A. I believe that our strongest asset is our passion for, and understanding of, the sports industry. We are all united in our belief that the industry needs to continue to attract new talent and then develop and retain it. Consequently, we are proactive and imaginative in our search strategies and fortunate to be able to share ideas with colleagues from across our international network. There is a lot of knowledge in the team here and a real commitment to push the boundaries and work as hard as we can to source the best possible candidates for our clients.
Q. And the weaknesses?
A. Because of the attractiveness of so many of our jobs, we are required to handle approaches from vast numbers of candidates and it is a real challenge for the team to be able to respond quickly and then keep in contact with such large numbers of applicants. This is something we are working hard to improve.
Secondly, some employers don’t appreciate just how much senior level work we have done over the past couple of years and we have to work harder to ensure that this is communicated more effectively to the market.
Q. What are the company’s key strategic aims moving forward?

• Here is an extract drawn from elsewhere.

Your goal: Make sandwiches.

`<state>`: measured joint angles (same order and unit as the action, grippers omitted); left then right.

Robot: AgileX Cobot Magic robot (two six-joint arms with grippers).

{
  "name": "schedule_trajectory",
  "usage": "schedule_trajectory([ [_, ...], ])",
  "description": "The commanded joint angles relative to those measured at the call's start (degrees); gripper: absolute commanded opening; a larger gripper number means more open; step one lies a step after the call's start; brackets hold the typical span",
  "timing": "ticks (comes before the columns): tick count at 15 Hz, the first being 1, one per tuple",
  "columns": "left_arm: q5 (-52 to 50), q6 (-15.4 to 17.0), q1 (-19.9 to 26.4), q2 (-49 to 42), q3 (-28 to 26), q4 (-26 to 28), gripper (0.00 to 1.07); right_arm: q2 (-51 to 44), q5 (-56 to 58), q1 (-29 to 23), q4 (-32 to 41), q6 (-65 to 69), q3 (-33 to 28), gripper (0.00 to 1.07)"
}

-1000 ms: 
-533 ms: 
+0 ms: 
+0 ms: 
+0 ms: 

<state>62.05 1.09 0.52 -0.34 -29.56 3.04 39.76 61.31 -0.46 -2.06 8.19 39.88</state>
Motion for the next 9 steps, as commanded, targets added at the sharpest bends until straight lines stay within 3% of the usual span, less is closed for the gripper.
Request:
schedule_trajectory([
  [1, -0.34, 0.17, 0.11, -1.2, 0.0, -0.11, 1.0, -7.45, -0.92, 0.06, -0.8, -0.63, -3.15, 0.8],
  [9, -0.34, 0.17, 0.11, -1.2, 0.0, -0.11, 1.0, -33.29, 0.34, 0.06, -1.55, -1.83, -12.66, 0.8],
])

A. We need to continue to establish ourselves as the leading provider of talent to the sports industry at all levels. Our new senior consulting and executive search service, SR Partners, will continue to focus on board level appointments and advice, whilst SR Digital, our online “advertise direct” service for employers will continue to evolve, particularly at the more junior end of the industry.
We will also continue to explore new areas where our expertise will be of value to employers. For example, we believe that the process conducted by football clubs to recruit managers, coaches and medical staff is often flawed and a contributory factor to the high levels of turnover in this area. The League Managers Association estimated that managerial changes alone cost English clubs around £99m in 2010-2011. Increasingly, clubs are recognising that conducting a hurried, narrow recruitment exercise is a false economy.
Q. What do you enjoy most about your role?
A. I enjoy the diversity of our work both in terms of levels of seniority and type of clients. This year I’ve worked for the likes of Sportfive, Yorkshire CCC, Brighton & Hove Albion FC, the Premier League, FIFA, the RFU & the ICC. Given my legal recruitment background, I still get to spend plenty of time recruiting lawyers for roles in sport and I’ve enjoyed building our legal practice at SRI.
I also enjoy working with our team here. We’ve got some really talented recruiters and some interesting personalities meaning that things are rarely dull!
Q. Favourite sports:
A. Cricket, Football (Ipswich Town & Tonbridge Angels FC), Golf, Tennis.
Q. What in your opinion has been the sporting highlight of the past 12 months?
A. The last five minutes of the Premier League season.
Q. What sporting event are you most looking forward to in the next 12 months?
A. I think the England v South Africa series will be fantastic. The two best bowling attacks in the world going head to head should make for some great cricket.